ACTION ITEM: Repeat the data in full and exactly. Leave the pictures out.
*-*-*
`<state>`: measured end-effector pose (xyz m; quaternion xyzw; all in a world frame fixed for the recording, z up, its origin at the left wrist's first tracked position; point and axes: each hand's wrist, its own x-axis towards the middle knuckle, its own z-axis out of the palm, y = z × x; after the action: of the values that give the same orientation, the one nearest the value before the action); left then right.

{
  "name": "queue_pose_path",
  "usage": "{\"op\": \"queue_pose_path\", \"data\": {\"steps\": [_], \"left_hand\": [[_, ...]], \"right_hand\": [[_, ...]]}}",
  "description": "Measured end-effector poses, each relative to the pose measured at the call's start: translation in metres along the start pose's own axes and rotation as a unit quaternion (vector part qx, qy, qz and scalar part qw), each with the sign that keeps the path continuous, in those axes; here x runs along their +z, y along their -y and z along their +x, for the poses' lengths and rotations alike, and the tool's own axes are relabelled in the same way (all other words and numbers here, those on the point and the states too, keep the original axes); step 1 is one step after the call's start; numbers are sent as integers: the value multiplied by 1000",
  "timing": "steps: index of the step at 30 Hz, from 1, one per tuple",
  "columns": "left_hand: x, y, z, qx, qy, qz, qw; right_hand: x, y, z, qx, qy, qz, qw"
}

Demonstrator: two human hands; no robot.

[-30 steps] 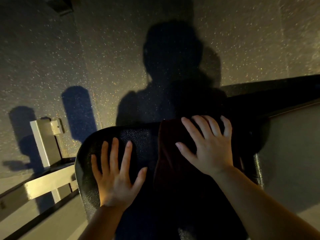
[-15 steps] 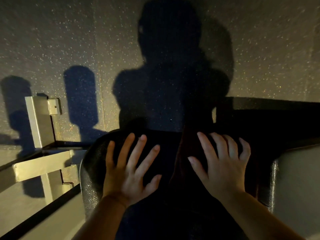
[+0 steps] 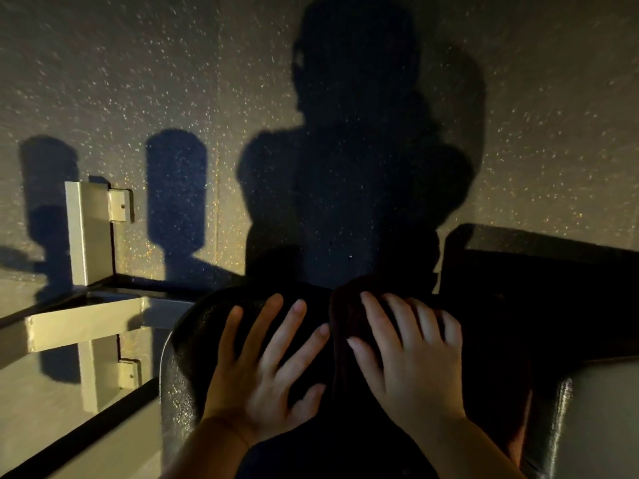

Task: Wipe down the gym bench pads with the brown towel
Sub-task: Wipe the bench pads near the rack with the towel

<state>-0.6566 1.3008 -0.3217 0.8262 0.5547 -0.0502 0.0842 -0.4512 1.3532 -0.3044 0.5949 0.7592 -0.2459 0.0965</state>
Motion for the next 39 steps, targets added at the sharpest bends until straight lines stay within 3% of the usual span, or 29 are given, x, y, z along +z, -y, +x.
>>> {"op": "queue_pose_path", "data": {"steps": [3, 8, 11, 17, 32, 34, 39], "left_hand": [[0, 2, 1, 1, -9, -1, 1000], [1, -1, 1, 0, -15, -6, 1000], [2, -1, 1, 0, -11, -5, 1000], [3, -2, 0, -1, -14, -18, 1000], [-3, -2, 2, -11, -44, -51, 998], [-4, -2, -1, -40, -67, -71, 994], [-2, -6, -62, -218, -85, -107, 966]], "right_hand": [[-5, -26, -6, -22, 42, -27, 999], [-13, -67, -26, 67, 107, -42, 991], [-12, -53, -20, 85, 94, -41, 991], [-8, 3, 14, 19, 47, -18, 999], [5, 12, 11, 35, -14, -41, 998], [9, 23, 10, 42, -35, -34, 998], [13, 69, 26, -25, -81, -25, 996]]}}
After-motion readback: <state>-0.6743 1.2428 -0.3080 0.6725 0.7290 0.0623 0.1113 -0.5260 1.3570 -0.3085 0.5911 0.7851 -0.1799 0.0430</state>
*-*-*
SOLUTION TO THIS PROBLEM:
`<state>`: measured end-effector pose (xyz m; quaternion xyzw; all in a world frame fixed for the recording, z up, its origin at the left wrist's first tracked position; point and axes: each hand's wrist, its own x-axis towards the middle knuckle, its own z-axis out of the palm, y = z × x; after the action: of the values that give the same orientation, the one nearest the value before the action); left then right.

{
  "name": "queue_pose_path",
  "usage": "{\"op\": \"queue_pose_path\", \"data\": {\"steps\": [_], \"left_hand\": [[_, ...]], \"right_hand\": [[_, ...]]}}",
  "description": "Measured end-effector poses, each relative to the pose measured at the call's start: translation in metres along the start pose's own axes and rotation as a unit quaternion (vector part qx, qy, qz and scalar part qw), each with the sign that keeps the path continuous, in those axes; here x runs along their +z, y along their -y and z along their +x, for the poses' lengths and rotations alike, and the tool's own axes are relabelled in the same way (all other words and numbers here, those on the point and the states too, keep the original axes); step 1 is one step after the call's start; numbers are sent as integers: the value multiplied by 1000",
  "timing": "steps: index of the step at 30 Hz, from 1, one per tuple",
  "columns": "left_hand: x, y, z, qx, qy, qz, qw; right_hand: x, y, z, qx, qy, qz, qw"
}

Demonstrator: two human hands; no robot.

[-30 steps] 
[-15 steps] 
[+0 steps] 

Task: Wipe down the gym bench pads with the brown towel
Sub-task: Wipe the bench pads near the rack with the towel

<state>-0.6566 1.3008 -0.3217 0.8262 0.5547 -0.0502 0.0842 -0.4512 1.3532 -0.3044 0.5949 0.7592 -0.2459 0.0965</state>
Motion for the next 39 steps, targets added at the sharpest bends until straight lines stay within 3% of the usual span, or 29 are given, x, y, z along +z, -y, +x.
>>> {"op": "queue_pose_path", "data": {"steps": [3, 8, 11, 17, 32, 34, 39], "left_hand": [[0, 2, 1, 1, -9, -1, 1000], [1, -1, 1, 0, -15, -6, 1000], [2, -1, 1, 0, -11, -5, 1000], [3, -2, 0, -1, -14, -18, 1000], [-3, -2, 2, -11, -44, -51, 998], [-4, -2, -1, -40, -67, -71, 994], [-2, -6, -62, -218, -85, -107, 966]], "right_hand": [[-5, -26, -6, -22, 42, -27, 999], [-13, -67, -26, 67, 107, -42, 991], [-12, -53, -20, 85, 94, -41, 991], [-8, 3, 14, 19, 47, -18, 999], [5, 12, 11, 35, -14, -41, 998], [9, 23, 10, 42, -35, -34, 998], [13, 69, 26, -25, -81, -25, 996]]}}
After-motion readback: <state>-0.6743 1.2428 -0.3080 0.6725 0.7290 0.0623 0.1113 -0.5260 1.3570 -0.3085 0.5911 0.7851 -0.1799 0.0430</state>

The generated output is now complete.